◆ What is expected
Search the listing for the word "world". Copy every line where it is found.

◆ Collected material
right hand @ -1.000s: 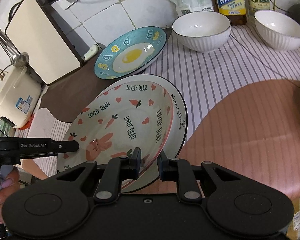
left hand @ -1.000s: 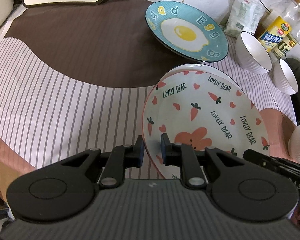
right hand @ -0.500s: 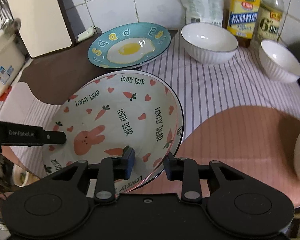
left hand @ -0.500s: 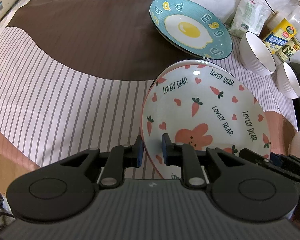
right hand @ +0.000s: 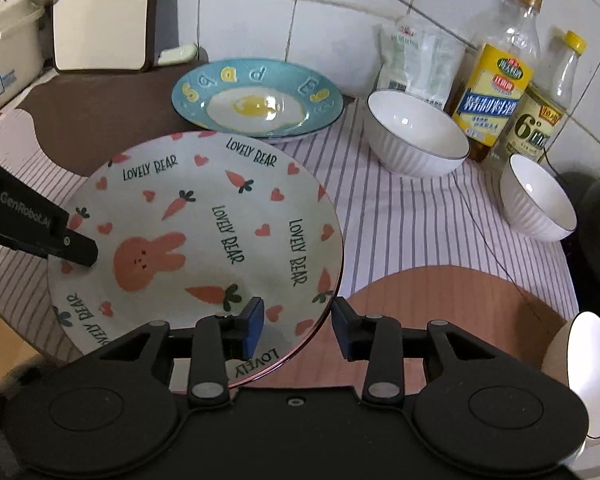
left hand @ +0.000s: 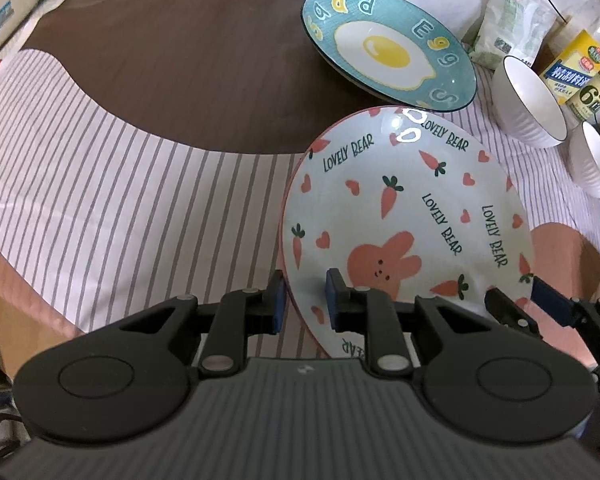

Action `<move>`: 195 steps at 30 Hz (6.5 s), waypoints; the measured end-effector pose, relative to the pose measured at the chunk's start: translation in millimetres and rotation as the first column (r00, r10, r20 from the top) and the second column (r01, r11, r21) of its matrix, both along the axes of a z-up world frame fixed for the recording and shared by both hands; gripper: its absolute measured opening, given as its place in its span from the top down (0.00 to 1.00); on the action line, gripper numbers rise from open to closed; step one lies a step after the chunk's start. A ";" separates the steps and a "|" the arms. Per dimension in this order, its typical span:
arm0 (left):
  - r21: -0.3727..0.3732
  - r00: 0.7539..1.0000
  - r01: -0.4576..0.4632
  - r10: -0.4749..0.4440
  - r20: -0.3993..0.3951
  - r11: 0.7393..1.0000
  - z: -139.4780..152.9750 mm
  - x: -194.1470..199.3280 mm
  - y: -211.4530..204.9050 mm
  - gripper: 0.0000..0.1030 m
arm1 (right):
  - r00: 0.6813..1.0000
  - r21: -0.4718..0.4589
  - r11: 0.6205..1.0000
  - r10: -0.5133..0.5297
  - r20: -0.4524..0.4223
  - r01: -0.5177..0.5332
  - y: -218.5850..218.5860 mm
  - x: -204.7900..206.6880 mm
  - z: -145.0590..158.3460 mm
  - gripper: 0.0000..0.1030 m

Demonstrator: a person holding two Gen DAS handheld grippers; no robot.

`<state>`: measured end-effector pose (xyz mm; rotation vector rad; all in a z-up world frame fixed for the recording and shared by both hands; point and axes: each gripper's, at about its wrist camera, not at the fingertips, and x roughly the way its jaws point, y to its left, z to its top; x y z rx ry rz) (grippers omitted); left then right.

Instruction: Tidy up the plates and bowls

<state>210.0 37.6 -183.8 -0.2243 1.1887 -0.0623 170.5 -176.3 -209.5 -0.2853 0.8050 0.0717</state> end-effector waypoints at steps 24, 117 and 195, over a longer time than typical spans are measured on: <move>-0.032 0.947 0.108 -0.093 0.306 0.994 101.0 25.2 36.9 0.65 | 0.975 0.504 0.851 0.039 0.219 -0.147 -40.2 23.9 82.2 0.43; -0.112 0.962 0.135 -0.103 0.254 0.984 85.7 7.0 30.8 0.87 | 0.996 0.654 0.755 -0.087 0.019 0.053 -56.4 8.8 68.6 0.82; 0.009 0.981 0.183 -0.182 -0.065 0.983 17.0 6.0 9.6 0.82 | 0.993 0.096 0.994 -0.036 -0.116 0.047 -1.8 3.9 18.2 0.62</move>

◆ Response to this task
Action `<move>`: 195 steps at 30 Hz (6.5 s), waypoints; the measured end-effector pose, relative to the pose measured at the chunk's start: translation in millimetres and rotation as the first column (r00, r10, r20 from the top) and the second column (r01, r11, r21) of its matrix, both along the axes of a z-up world frame fixed for the recording and shared by both hands; gripper: its absolute measured opening, given as its place in its span from the top down (0.00 to 1.00); on the action line, gripper numbers rise from open to closed; step one lies a step after the chunk's start. A ";" separates the steps and a "|" the arms. Per dimension in this order, its typical span:
`<state>`: measured end-effector pose (xyz mm; rotation vector rad; all in a z-up world frame fixed for the recording and shared by both hands; point and axes: each gripper's, at about its wrist camera, not at the fingertips, and x roughly the way its jaws point, y to its left, z to its top; x y z rx ry rz) (grippers omitted); left then right.

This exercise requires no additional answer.